Work task :: The entries that follow should be written out exactly.

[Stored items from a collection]
◇ ◇ ◇
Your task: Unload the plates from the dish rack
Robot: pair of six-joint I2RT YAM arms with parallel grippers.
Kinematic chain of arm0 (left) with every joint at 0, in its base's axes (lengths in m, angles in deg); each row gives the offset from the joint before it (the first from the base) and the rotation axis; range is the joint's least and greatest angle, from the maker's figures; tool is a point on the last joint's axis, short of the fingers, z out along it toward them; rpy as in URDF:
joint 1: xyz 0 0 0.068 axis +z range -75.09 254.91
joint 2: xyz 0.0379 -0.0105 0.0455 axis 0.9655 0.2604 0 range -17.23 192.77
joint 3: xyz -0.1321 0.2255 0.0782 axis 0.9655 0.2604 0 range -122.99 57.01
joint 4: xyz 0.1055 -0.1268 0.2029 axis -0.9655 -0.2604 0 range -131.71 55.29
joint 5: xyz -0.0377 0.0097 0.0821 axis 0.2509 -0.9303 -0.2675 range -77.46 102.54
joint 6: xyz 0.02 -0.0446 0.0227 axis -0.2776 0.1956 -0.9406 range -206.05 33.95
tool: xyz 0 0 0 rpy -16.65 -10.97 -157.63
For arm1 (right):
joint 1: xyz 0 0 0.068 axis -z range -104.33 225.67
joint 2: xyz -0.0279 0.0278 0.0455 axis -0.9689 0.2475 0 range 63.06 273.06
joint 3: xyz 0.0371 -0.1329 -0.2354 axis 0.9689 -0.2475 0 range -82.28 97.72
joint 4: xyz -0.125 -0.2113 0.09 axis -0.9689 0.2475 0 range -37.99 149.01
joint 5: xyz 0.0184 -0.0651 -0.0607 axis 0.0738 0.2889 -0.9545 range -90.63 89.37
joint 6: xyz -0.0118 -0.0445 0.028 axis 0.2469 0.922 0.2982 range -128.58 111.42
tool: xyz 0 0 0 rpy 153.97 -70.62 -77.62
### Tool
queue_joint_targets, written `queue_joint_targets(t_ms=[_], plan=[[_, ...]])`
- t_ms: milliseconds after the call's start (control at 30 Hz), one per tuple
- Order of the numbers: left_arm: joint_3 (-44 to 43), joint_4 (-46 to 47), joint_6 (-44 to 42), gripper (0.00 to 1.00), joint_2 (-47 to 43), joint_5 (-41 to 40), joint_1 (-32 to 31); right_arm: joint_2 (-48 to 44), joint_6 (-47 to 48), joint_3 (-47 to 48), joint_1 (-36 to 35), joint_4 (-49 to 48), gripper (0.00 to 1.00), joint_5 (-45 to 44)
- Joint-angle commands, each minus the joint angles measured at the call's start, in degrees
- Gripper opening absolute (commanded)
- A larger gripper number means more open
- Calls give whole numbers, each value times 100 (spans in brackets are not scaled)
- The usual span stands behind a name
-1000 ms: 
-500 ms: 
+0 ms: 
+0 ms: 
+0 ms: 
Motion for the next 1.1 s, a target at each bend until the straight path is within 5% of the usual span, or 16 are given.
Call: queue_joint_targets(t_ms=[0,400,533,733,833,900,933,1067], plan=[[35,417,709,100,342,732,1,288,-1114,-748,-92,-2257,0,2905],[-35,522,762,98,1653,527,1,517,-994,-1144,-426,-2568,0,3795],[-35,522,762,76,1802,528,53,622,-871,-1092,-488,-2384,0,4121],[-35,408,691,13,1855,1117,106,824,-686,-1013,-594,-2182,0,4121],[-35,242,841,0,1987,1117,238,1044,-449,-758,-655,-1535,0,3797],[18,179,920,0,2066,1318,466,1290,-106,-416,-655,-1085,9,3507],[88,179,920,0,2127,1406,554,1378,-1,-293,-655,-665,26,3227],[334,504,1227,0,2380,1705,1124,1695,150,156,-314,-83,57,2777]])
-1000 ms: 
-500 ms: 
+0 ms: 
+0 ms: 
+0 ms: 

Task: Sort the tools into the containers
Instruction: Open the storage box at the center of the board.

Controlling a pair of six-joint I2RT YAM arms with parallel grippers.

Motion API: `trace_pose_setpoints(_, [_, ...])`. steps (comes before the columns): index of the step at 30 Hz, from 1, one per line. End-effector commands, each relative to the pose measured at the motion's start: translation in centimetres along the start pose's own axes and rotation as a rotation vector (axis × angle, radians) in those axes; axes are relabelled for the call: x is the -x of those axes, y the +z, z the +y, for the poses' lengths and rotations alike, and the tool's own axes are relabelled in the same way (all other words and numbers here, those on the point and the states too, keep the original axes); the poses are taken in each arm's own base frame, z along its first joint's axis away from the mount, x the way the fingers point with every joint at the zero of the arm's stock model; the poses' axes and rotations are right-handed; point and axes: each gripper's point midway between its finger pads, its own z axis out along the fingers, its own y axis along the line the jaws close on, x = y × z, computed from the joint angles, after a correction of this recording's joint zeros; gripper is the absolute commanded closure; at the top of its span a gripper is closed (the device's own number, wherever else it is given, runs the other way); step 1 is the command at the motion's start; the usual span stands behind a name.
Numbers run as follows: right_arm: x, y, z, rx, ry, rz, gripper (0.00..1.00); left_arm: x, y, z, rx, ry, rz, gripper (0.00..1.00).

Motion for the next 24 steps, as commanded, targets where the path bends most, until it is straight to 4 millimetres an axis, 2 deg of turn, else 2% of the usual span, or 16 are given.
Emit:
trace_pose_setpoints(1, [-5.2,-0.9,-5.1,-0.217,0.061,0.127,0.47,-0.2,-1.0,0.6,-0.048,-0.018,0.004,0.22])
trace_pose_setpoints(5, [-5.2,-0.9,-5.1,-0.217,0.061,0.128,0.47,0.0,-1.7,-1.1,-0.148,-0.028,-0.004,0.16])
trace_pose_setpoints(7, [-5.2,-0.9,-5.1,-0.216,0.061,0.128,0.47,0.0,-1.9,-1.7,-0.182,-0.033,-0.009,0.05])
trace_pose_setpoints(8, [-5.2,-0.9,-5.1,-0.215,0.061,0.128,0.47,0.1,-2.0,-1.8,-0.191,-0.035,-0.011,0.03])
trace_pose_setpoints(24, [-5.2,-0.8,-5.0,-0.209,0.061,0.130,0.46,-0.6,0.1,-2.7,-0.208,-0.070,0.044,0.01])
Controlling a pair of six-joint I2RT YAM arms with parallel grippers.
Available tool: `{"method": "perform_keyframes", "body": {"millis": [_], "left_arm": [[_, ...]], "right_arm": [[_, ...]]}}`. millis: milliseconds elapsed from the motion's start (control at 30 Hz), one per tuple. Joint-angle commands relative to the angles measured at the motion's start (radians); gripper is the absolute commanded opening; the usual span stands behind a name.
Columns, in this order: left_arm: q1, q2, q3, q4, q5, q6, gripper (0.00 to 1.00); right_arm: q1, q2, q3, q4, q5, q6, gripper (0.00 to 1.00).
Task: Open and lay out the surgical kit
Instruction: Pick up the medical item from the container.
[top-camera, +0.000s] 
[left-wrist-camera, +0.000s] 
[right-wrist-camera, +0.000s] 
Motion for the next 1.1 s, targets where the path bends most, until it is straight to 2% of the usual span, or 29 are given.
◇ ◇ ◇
Response box ::
Your task: Unload the plates from the dish rack
Robot: pair of six-joint I2RT YAM arms with parallel grippers.
Kinematic chain of arm0 (left) with every joint at 0, in its base's axes (lengths in m, angles in deg); each row gives the offset from the joint before it (the first from the base) and the rotation axis; range is the joint's least and greatest angle, from the maker's figures; tool is a point on the last joint's axis, short of the fingers, z out along it toward them; rpy as in URDF:
joint 1: xyz 0 0 0.068 axis +z range -75.09 254.91
joint 2: xyz 0.0379 -0.0105 0.0455 axis 0.9655 0.2604 0 range -17.23 192.77
joint 3: xyz -0.1321 0.2255 0.0782 axis 0.9655 0.2604 0 range -122.99 57.01
joint 4: xyz 0.1055 -0.1268 0.2029 axis -0.9655 -0.2604 0 range -131.71 55.29
joint 5: xyz -0.0377 0.0097 0.0821 axis 0.2509 -0.9303 -0.2675 range -77.46 102.54
joint 6: xyz 0.02 -0.0446 0.0227 axis -0.2776 0.1956 -0.9406 range -206.05 33.95
tool: xyz 0 0 0 rpy -16.65 -10.97 -157.63
For arm1 (right):
joint 1: xyz 0 0 0.068 axis -z range -104.33 225.67
joint 2: xyz -0.0279 0.0278 0.0455 axis -0.9689 0.2475 0 range 63.06 273.06
joint 3: xyz 0.0371 -0.1329 -0.2354 axis 0.9689 -0.2475 0 range -82.28 97.72
joint 4: xyz -0.125 -0.2113 0.09 axis -0.9689 0.2475 0 range -37.99 149.01
joint 5: xyz 0.0184 -0.0651 -0.0607 axis 0.0738 0.2889 -0.9545 range -90.63 89.37
joint 6: xyz -0.0118 -0.0445 0.028 axis 0.2469 0.922 0.2982 range -128.58 111.42
tool: xyz 0 0 0 rpy 153.97 -70.62 -77.62
### Tool
queue_joint_targets, written `queue_joint_targets(t_ms=[_], plan=[[_, ...]])`
- t_ms: milliseconds after the call's start (control at 30 Hz), one per tuple
- Order of the numbers: left_arm: joint_3 (-44 to 43), joint_4 (-46 to 47), joint_6 (-44 to 42), gripper (0.00 to 1.00), joint_2 (-47 to 43), joint_5 (-41 to 40), joint_1 (-32 to 31); right_arm: joint_2 (-48 to 44), joint_6 (-47 to 48), joint_3 (-47 to 48), joint_1 (-36 to 35), joint_4 (-49 to 48), gripper (0.00 to 1.00), joint_5 (-45 to 44)
- Joint-angle commands, each minus the joint angles measured at the call's start, in degrees
- Gripper opening absolute (commanded)
- A larger gripper number means more open
- Calls give whole numbers, each value times 100 (spans in brackets are not scaled)
- The usual span stands behind a name
-1000 ms: 
-500 ms: 
+0 ms: 
+0 ms: 
+0 ms: 
Motion for the next 1.1 s, a target at each bend until the straight path is within 5% of the usual span, or 16 are given.
Call: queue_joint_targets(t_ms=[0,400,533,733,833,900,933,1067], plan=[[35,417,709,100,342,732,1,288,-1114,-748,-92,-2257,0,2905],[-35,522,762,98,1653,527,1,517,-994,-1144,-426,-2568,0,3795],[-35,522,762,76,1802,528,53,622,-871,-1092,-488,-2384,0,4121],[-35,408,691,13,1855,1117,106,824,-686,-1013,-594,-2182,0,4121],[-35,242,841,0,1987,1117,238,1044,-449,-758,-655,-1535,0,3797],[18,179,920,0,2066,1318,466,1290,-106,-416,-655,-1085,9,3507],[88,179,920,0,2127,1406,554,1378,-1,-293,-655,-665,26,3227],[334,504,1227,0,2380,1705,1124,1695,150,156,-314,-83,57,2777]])
-1000 ms: 
-500 ms: 
+0 ms: 
+0 ms: 
+0 ms: 

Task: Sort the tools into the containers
Instruction: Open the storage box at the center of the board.

Controlling a pair of six-joint I2RT YAM arms with parallel grippers.

Motion API: `trace_pose_setpoints(_, [_, ...])`. steps (comes before the columns): index of the step at 30 Hz, from 1, one per line. End-effector commands, each relative to the pose measured at the motion's start: translation in centimetres along the start pose's own axes and rotation as a rotation vector (axis × angle, radians) in those axes; axes are relabelled for the call: x is the -x of those axes, y the +z, z the +y, for the poses' lengths and rotations alike, and the tool's own axes are relabelled in the same way (all other words and numbers here, those on the point and the states too, keep the original axes); the poses are taken in each arm's own base frame, z along its first joint's axis away from the mount, x the way the fingers point with every joint at the zero of the arm's stock model; the poses' axes and rotations are right-handed; point and axes: each gripper's point midway between its finger pads, its own z axis out along the fingers, its own y axis along the line the jaws close on, x = y × z, computed from the joint angles, after a correction of this recording's joint zeros; gripper is the absolute commanded closure; at the top of its span a gripper is closed (the device's own number, wherever else it is given, runs the other way); step 1 is the command at the motion's start; the usual span stands behind a name.
Numbers run as follows: right_arm: x, y, z, rx, ry, rz, gripper (0.00..1.00); left_arm: x, y, z, rx, ry, rz, gripper (0.00..1.00).

Motion for the next 24 steps, as commanded, targets where the path bends most, until it is straight to 4 millimetres an axis, 2 deg of turn, else 2% of the usual span, or 16 are given.
Emit:
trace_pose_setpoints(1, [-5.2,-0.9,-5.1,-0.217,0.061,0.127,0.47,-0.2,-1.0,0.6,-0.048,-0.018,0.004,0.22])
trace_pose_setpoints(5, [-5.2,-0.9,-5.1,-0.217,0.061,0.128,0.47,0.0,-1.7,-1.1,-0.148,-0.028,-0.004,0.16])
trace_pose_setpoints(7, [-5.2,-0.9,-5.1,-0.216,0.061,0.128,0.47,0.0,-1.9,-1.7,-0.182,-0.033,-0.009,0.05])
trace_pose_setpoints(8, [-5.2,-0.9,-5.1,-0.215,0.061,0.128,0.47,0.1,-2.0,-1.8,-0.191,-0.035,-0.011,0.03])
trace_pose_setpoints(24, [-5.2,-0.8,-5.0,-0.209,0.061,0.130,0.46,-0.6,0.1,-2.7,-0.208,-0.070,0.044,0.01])
Controlling a pair of six-joint I2RT YAM arms with parallel grippers.
Available tool: `{"method": "perform_keyframes", "body": {"millis": [_], "left_arm": [[_, ...]], "right_arm": [[_, ...]]}}`. millis: milliseconds elapsed from the motion's start (control at 30 Hz), one per tuple. Joint-angle commands relative to the angles measured at the motion's start (radians); gripper is the absolute commanded opening; the usual span stands behind a name.
Columns, in this order: left_arm: q1, q2, q3, q4, q5, q6, gripper (0.00 to 1.00); right_arm: q1, q2, q3, q4, q5, q6, gripper (0.00 to 1.00).
Task: Open and lay out the surgical kit
Instruction: Pick up the medical item from the container.
[top-camera, +0.000s] 
[left-wrist-camera, +0.000s] 
[right-wrist-camera, +0.000s] 
Motion for the next 1.1 s, targets where the path bends most, until it is straight to 2% of the usual span, or 29 are given.

There's nothing else to the answer.